BOOK REVIEW: The Art of the Good Life, by Rolf Dobelli

BOOK REVIEW: The Art of the Good Life, by Rolf DobelliTitle: The Art of the Good Life: 52 Surprising Shortcuts to Happiness, Wealth, and Success by Rolf Dobelli
Published by Hachette Books
Published: November 6th 2018
Genres: Non-Fiction
Pages: 272
Format: Trade Paper
Source: Publisher
Goodreads

Since antiquity, people have been asking themselves what it means to live a good life. How should I live? What constitutes a good life? What's the role of fate? What's the role of money? Is leading a good life a question of mindset, or is it more about reaching your goals? Is it better to actively seek happiness or to avoid unhappiness?

Each generation poses these questions anew, and somehow the answers are always fundamentally disappointing. Why? Because we're constantly searching for a single principle, a single tenet, a single rule. Yet this holy grail -- a single, simple path to happiness -- doesn't exist. Rolf Dobelli -- successful businessman, founder of the TED-style ideas conference Zurich Minds, bestselling author, and all-around seeker of big ideas -- has made finding a shortcut to happiness his life's mission. He's synthesized the leading thinkers and the latest science in happiness to find the best shortcuts to satisfaction in THE ART OF THE GOOD LIFE, his follow up to the international bestseller The Art of Thinking Clearly (which has sold more than 2.5 million copies in 40 languages all around the globe).

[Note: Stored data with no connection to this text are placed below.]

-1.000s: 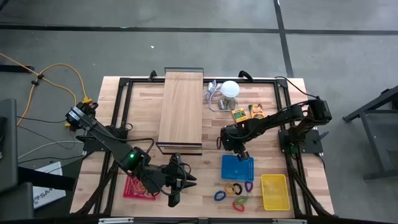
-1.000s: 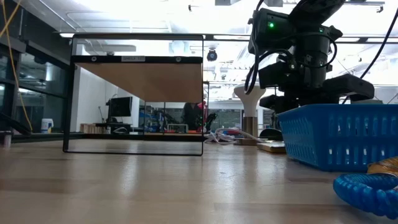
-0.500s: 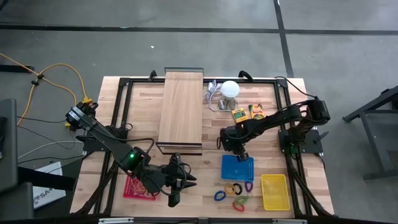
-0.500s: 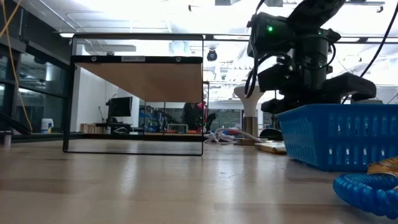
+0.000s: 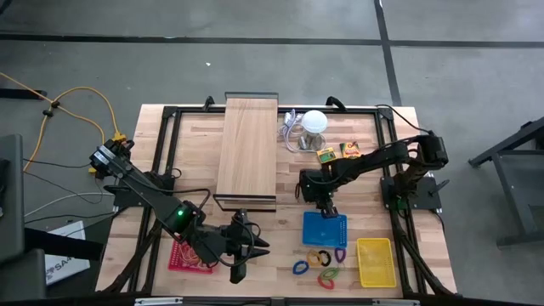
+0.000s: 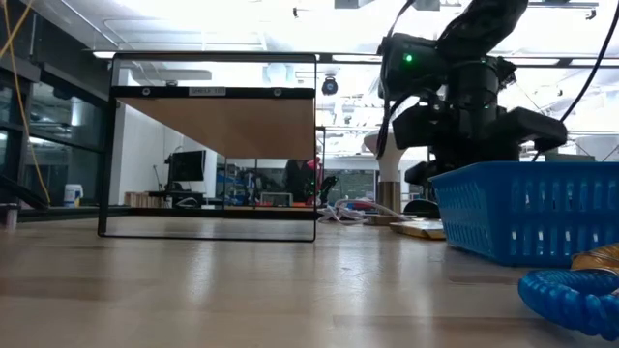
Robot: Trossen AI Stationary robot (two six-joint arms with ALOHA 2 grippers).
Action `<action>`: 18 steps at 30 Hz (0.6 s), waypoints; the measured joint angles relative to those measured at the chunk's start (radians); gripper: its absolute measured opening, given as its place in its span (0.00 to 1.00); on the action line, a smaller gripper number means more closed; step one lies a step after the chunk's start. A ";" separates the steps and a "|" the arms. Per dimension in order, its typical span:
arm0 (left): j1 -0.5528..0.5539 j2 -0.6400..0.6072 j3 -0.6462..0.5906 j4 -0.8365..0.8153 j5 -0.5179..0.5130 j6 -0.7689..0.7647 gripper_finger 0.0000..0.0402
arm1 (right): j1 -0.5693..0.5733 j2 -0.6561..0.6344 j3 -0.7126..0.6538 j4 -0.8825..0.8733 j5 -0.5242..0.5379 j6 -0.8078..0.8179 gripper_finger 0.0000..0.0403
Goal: Pick & Place Office Desk Supplies
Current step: Put the bottom yellow crayon box into the blue bin
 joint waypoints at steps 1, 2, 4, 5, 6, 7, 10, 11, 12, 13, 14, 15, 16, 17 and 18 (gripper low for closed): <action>0.000 0.000 0.000 -0.001 0.000 0.000 0.19 | -0.006 0.000 0.000 0.001 -0.012 0.009 0.32; 0.000 0.000 0.000 -0.001 0.000 0.000 0.19 | -0.013 0.001 0.000 0.004 -0.029 0.016 0.32; 0.000 0.000 0.000 0.000 0.000 0.000 0.19 | -0.024 0.001 0.000 0.008 -0.058 0.027 0.32; 0.000 0.000 0.000 0.000 0.000 0.000 0.19 | -0.030 0.001 0.000 0.007 -0.070 0.032 0.32; 0.000 0.000 0.000 0.000 0.000 0.000 0.19 | -0.035 0.001 0.000 0.009 -0.078 0.035 0.32; 0.000 0.000 0.000 0.000 0.000 0.000 0.19 | -0.039 0.001 0.000 0.011 -0.080 0.035 0.32; 0.000 0.000 0.000 0.000 0.000 0.000 0.19 | -0.042 0.001 0.000 0.018 -0.050 0.032 0.32; 0.000 0.000 0.000 0.000 0.000 0.000 0.19 | -0.041 0.001 0.000 0.019 -0.021 0.032 0.32; 0.000 0.000 0.000 0.000 0.000 0.000 0.19 | -0.041 0.001 0.000 0.018 0.004 0.033 0.32; 0.000 0.000 0.000 0.000 0.000 0.000 0.19 | -0.040 0.001 0.000 0.016 0.020 0.035 0.32; 0.000 0.000 0.000 0.000 0.000 0.000 0.19 | -0.040 0.001 0.000 0.014 0.033 0.038 0.32; 0.000 0.000 0.000 0.000 0.000 0.000 0.19 | -0.041 0.001 0.000 0.013 0.035 0.039 0.32; 0.000 0.000 0.000 0.000 0.000 0.000 0.19 | -0.041 0.001 0.000 0.012 0.034 0.039 0.32; 0.000 0.000 0.000 0.000 0.000 0.000 0.19 | -0.041 0.001 0.000 0.012 0.034 0.039 0.32; 0.000 0.000 0.000 0.000 0.000 0.000 0.19 | -0.040 0.001 0.000 0.011 0.030 0.039 0.32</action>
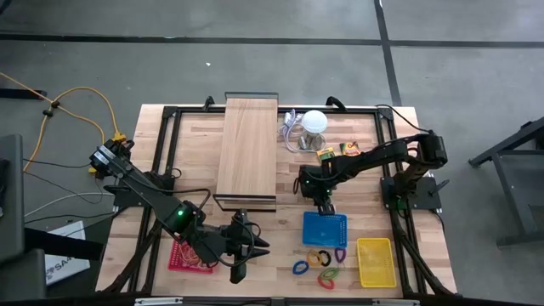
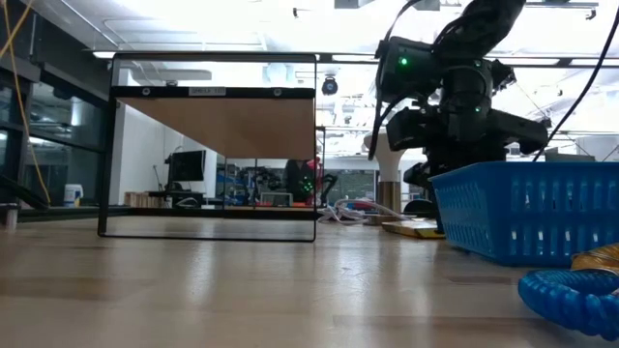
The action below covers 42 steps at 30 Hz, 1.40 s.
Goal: Pick & Place Office Desk Supplies
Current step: Put the bottom yellow crayon box into the blue bin
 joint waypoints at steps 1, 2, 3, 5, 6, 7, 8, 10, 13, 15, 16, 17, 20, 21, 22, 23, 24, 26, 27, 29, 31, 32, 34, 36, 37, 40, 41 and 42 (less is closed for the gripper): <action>0.000 0.000 0.000 0.000 0.000 0.000 0.19 | 0.000 0.000 0.000 0.000 -0.007 0.000 0.32; 0.000 0.000 0.000 0.000 0.000 0.000 0.19 | 0.000 0.000 0.000 -0.003 -0.010 0.000 0.32; 0.000 0.000 0.000 0.000 0.000 0.000 0.19 | 0.000 0.000 0.000 -0.006 -0.012 0.000 0.32; 0.000 0.000 0.000 0.000 0.000 0.000 0.19 | 0.000 0.000 0.000 -0.011 -0.010 0.000 0.32; 0.000 0.000 0.000 0.000 0.000 0.000 0.19 | -0.001 0.000 0.000 -0.013 -0.008 0.000 0.32; 0.000 0.000 0.000 0.000 0.000 0.000 0.19 | -0.001 0.000 0.000 -0.013 -0.008 0.000 0.32; 0.000 0.000 0.000 0.000 0.000 0.000 0.19 | -0.001 0.000 0.000 -0.014 -0.008 0.000 0.32; 0.000 0.000 0.000 0.000 0.000 0.000 0.19 | -0.001 0.000 0.000 -0.015 -0.003 0.000 0.30; 0.000 0.000 0.000 0.000 0.000 0.000 0.19 | 0.000 0.003 0.000 -0.015 0.018 0.000 0.25; 0.000 0.000 0.000 0.000 0.000 0.000 0.19 | -0.001 0.004 0.000 -0.015 0.018 0.000 0.21; 0.000 0.000 0.000 0.000 0.000 0.000 0.19 | -0.001 0.004 0.000 -0.015 0.019 0.000 0.19; 0.000 0.000 0.000 0.000 0.000 0.000 0.19 | -0.001 0.005 0.000 -0.015 0.023 0.000 0.17; 0.000 0.000 0.000 0.000 0.000 0.000 0.19 | 0.000 0.005 0.000 -0.013 0.044 0.000 0.11; 0.000 0.000 0.000 0.000 0.000 0.000 0.19 | 0.000 0.005 0.000 -0.013 0.047 0.000 0.09; 0.000 0.000 0.000 0.000 0.000 0.000 0.19 | 0.000 0.005 0.000 -0.013 0.049 0.000 0.07; 0.000 0.000 0.000 0.000 0.000 0.000 0.19 | 0.000 0.005 0.000 -0.013 0.050 0.000 0.06; 0.000 0.000 0.000 0.000 0.000 0.000 0.19 | 0.000 0.005 0.000 -0.013 0.051 0.000 0.04; 0.000 0.000 0.000 0.000 0.000 0.000 0.19 | 0.000 0.005 0.000 -0.013 0.057 -0.003 0.02; 0.000 0.000 0.000 0.000 0.000 0.000 0.19 | 0.000 0.005 0.000 -0.014 0.062 -0.003 0.01; 0.000 0.000 0.000 0.000 0.000 0.000 0.19 | 0.000 0.005 0.000 -0.015 0.070 -0.005 0.01; 0.000 0.000 0.000 0.000 0.000 0.000 0.19 | 0.000 0.005 0.000 -0.015 0.070 -0.008 0.01; 0.000 0.000 0.000 0.000 0.000 0.000 0.19 | 0.000 0.005 0.000 -0.014 0.069 -0.010 0.01; 0.000 0.000 0.000 0.000 0.000 0.000 0.19 | 0.000 0.005 0.000 -0.013 0.068 -0.017 0.01; 0.000 0.000 0.000 0.000 0.000 0.000 0.19 | 0.000 0.003 0.000 -0.012 0.068 -0.024 0.01; 0.000 0.000 0.000 0.000 0.000 0.000 0.19 | 0.000 0.000 0.000 -0.012 0.068 -0.026 0.01; 0.000 0.000 0.000 0.000 0.000 0.000 0.19 | 0.000 -0.008 0.000 -0.005 0.059 -0.027 0.01; 0.000 0.000 0.000 0.000 0.000 0.000 0.19 | 0.000 -0.015 -0.002 -0.008 0.044 -0.027 0.01; 0.000 0.000 0.000 0.000 0.000 0.000 0.19 | 0.000 -0.021 -0.002 -0.006 0.026 -0.028 0.01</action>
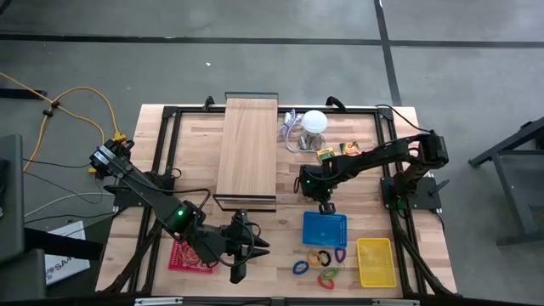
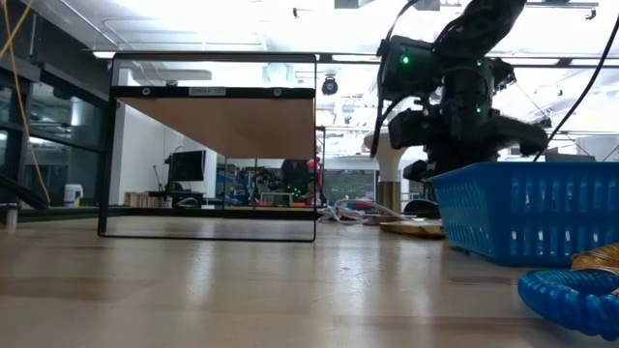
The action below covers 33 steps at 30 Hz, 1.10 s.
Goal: Pick & Place Office Desk Supplies
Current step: Put the bottom yellow crayon box into the blue bin
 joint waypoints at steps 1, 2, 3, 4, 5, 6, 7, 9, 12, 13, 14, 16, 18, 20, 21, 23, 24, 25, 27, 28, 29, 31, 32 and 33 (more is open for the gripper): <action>0.000 0.000 0.000 0.000 0.000 0.000 0.19 | 0.000 -0.006 0.000 0.010 -0.015 -0.002 0.01; 0.000 0.000 0.000 0.000 0.000 0.000 0.19 | 0.000 -0.014 0.000 0.018 -0.028 -0.003 0.01; 0.000 0.000 0.000 0.000 0.000 0.000 0.19 | 0.000 -0.021 0.000 0.020 -0.040 -0.005 0.01; 0.000 0.000 0.000 0.000 0.000 0.000 0.19 | 0.000 -0.025 0.000 0.024 -0.049 -0.006 0.01; 0.000 0.000 0.000 0.001 0.000 0.000 0.19 | -0.001 -0.029 0.000 0.035 -0.063 -0.006 0.01; 0.000 0.000 0.000 0.001 0.000 0.000 0.19 | -0.004 -0.036 0.000 0.043 -0.076 -0.006 0.01; 0.000 0.000 0.000 0.000 0.000 0.000 0.19 | -0.007 -0.043 0.000 0.045 -0.092 -0.006 0.01; 0.000 0.000 0.000 0.002 0.000 0.000 0.19 | -0.015 -0.050 0.000 0.064 -0.124 -0.003 0.01; 0.000 0.000 0.000 0.008 0.000 0.000 0.19 | -0.032 -0.059 0.002 0.082 -0.163 0.005 0.01; 0.000 0.000 0.000 0.008 0.000 0.000 0.19 | -0.038 -0.063 0.001 0.084 -0.172 0.005 0.01; 0.000 0.000 0.000 0.008 0.000 0.000 0.19 | -0.041 -0.066 0.001 0.097 -0.178 0.005 0.01; 0.000 0.000 0.000 0.008 0.000 0.000 0.19 | -0.055 -0.075 0.003 0.104 -0.193 0.006 0.01; 0.000 0.000 0.000 0.008 0.000 0.000 0.19 | -0.067 -0.086 0.001 0.104 -0.204 0.006 0.01; 0.000 0.000 0.000 0.010 0.000 0.000 0.19 | -0.080 -0.101 0.002 0.118 -0.217 0.015 0.01; 0.000 0.000 0.000 0.011 0.000 0.000 0.19 | -0.086 -0.109 0.002 0.116 -0.223 0.021 0.01; 0.000 0.000 0.000 0.014 0.000 0.000 0.19 | -0.093 -0.123 0.002 0.125 -0.240 0.029 0.01; 0.000 0.000 0.000 0.017 0.000 0.000 0.19 | -0.098 -0.133 0.002 0.126 -0.246 0.032 0.01; 0.000 0.000 0.000 0.019 0.000 0.000 0.19 | -0.100 -0.145 0.002 0.123 -0.249 0.032 0.01; 0.000 0.000 0.000 0.021 0.000 0.000 0.19 | -0.104 -0.168 0.002 0.125 -0.252 0.032 0.01; 0.000 0.000 0.000 0.021 0.000 0.000 0.19 | -0.104 -0.181 0.002 0.124 -0.250 0.032 0.01; 0.000 0.000 0.000 0.022 0.000 0.000 0.19 | -0.104 -0.193 0.002 0.122 -0.250 0.034 0.01; 0.000 0.000 0.000 0.022 0.000 0.000 0.19 | -0.103 -0.221 0.002 0.123 -0.248 0.051 0.01; 0.000 0.000 0.000 0.022 0.000 0.000 0.19 | -0.103 -0.238 0.002 0.122 -0.248 0.056 0.01; 0.000 0.000 0.000 0.023 0.000 0.000 0.19 | -0.102 -0.254 0.002 0.121 -0.248 0.061 0.01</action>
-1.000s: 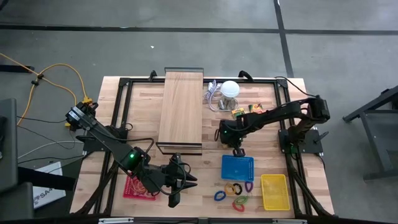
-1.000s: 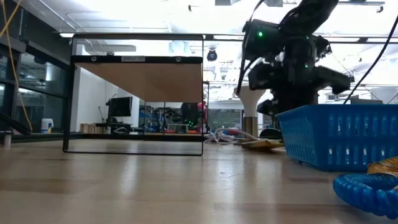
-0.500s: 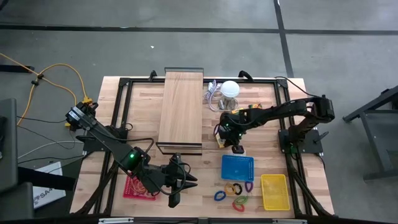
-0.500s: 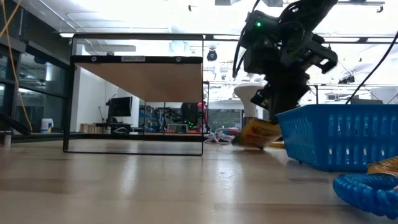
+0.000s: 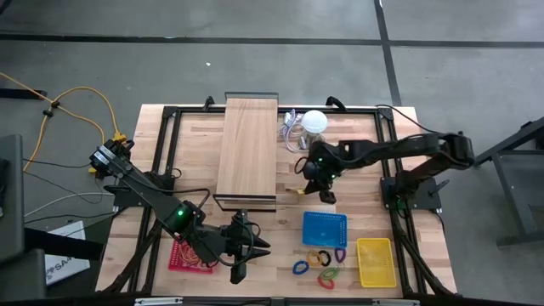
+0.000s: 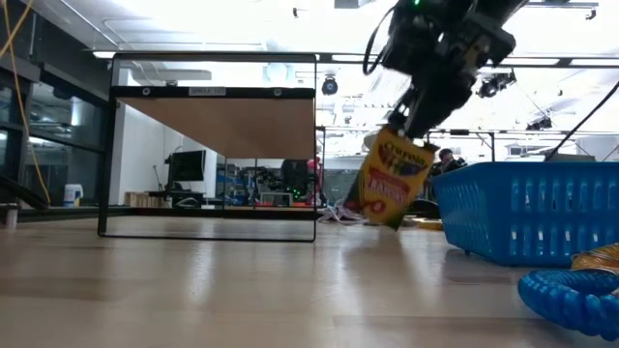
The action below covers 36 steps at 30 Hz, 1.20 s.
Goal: Pick & Place Office Desk Supplies
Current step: Put the bottom yellow crayon box into the blue bin
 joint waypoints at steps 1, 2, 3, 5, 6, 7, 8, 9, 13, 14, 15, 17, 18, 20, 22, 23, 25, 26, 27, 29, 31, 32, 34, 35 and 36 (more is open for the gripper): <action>0.000 0.000 0.000 0.001 0.000 0.000 0.19 | 0.005 -0.015 0.000 0.000 0.001 0.008 0.01; 0.000 0.000 0.000 0.003 0.000 0.000 0.19 | 0.010 -0.030 0.000 0.000 0.004 0.014 0.01; 0.000 0.000 0.000 0.005 0.000 0.000 0.19 | 0.014 -0.046 0.000 -0.003 0.007 0.017 0.01; 0.000 0.000 0.000 0.007 0.000 0.000 0.19 | 0.029 -0.079 0.000 -0.011 0.022 0.019 0.01; 0.000 0.000 0.000 0.007 0.000 0.000 0.19 | 0.039 -0.094 0.000 -0.010 0.032 0.019 0.01; 0.000 0.000 0.000 0.008 0.000 0.000 0.19 | 0.048 -0.111 0.000 -0.012 0.044 0.019 0.01; 0.000 0.000 0.000 0.011 0.000 0.000 0.19 | 0.055 -0.130 0.000 -0.020 0.054 0.020 0.01; 0.000 0.000 0.000 0.013 0.000 0.000 0.19 | 0.064 -0.147 0.000 -0.029 0.062 0.020 0.01; 0.000 0.000 0.000 0.016 0.000 0.000 0.19 | 0.113 -0.200 0.000 -0.041 0.089 0.048 0.01; 0.000 0.000 0.000 0.018 0.000 0.000 0.19 | 0.126 -0.209 0.000 -0.047 0.093 0.060 0.01; 0.000 0.000 0.000 0.020 0.000 0.000 0.19 | 0.140 -0.218 0.000 -0.049 0.098 0.068 0.01; 0.000 0.000 0.000 0.019 0.000 0.000 0.19 | 0.172 -0.234 0.000 -0.069 0.115 0.082 0.01; 0.000 0.000 0.000 0.019 0.000 0.000 0.19 | 0.190 -0.239 0.000 -0.079 0.126 0.093 0.01; 0.000 0.000 0.000 0.019 0.000 0.000 0.19 | 0.230 -0.246 0.000 -0.083 0.146 0.102 0.01; 0.000 0.000 0.000 0.019 0.000 0.000 0.19 | 0.272 -0.254 0.000 -0.088 0.161 0.102 0.01; 0.000 0.000 0.000 0.018 0.000 0.000 0.19 | 0.292 -0.255 0.000 -0.088 0.167 0.104 0.01; 0.000 0.000 0.000 0.018 0.000 0.000 0.19 | 0.338 -0.256 0.000 -0.087 0.188 0.129 0.01; 0.000 0.000 0.000 0.018 0.000 0.000 0.19 | 0.358 -0.256 0.000 -0.090 0.201 0.146 0.01; 0.000 0.000 0.000 0.018 0.000 0.000 0.19 | 0.377 -0.256 0.000 -0.093 0.215 0.159 0.01; 0.000 0.000 0.000 0.018 0.000 0.000 0.19 | 0.418 -0.256 0.000 -0.106 0.241 0.179 0.01; 0.000 0.000 0.000 0.018 0.000 0.000 0.19 | 0.457 -0.256 0.000 -0.114 0.271 0.196 0.01; 0.000 0.000 0.000 0.018 0.000 0.000 0.19 | 0.475 -0.256 0.000 -0.119 0.286 0.203 0.01; 0.000 0.000 0.000 0.018 0.000 0.000 0.19 | 0.510 -0.256 0.000 -0.133 0.315 0.219 0.01; 0.000 0.000 0.000 0.018 0.000 0.000 0.19 | 0.524 -0.256 0.000 -0.135 0.329 0.225 0.01; 0.000 0.000 0.000 0.018 0.000 0.000 0.19 | 0.536 -0.256 0.000 -0.135 0.340 0.229 0.01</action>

THE ART OF THE GOOD LIFE is a toolkit designed for practical living. Here you'll find fifty-two happiness hacks - from guilt-free shunning of technology to gleefully paying your parking tickets - that are certain to optimize your happiness. These tips may not guarantee you a good life, but they'll give you a better chance (and that's all any of us can ask for).

For the most part, I liked this book. I don’t think it’s ultimately got anything life-changing in it. However, I do think it serves as a good reminder in how to think about what you want in your own “good life.” Not every self-help book is going to be the cure, but I think if you read them critically and think of ways to apply someone else’s thought processes to your own life, you might make your own discoveries.

I read it in short bursts over lunch breaks over the course of a week, and I think it’s best read in little bits rather than all at once. In fifty-two essays, Rolf Dobelli tells us how to live a good life. The essays focused a lot on modesty, on not being overly flashy, that the “mediocre” is often okay. Some of it I agreed with, some of it I was ambivalent towards, and some I disagreed with. The bits about saving and not overspending and overextending yourself I agreed with. We all have a limited resource of time, focus, and energy, and we should be mindful of where we spend those resources.

However, when it came to the subject of giving back to the community, Dobelli suggests that it’s better to just throw money at it and not worry about it otherwise. Living the “good life” to me is not about throwing money at something and forgetting it exists. If I can donate some energy and time to making someone else’s life a little bit better, I feel like I’d get much more out of it than just by donating money. Granted, some of the examples he gave were giving money rather than volunteer tourism, but what about in your local community? The examples Dobelli gave sometimes felt like he’d rather hole himself up inside and not communicate with other people because it’s too exhausting. For me, I think one of the key points of a good life is the relationships and connections you build with other people and your community.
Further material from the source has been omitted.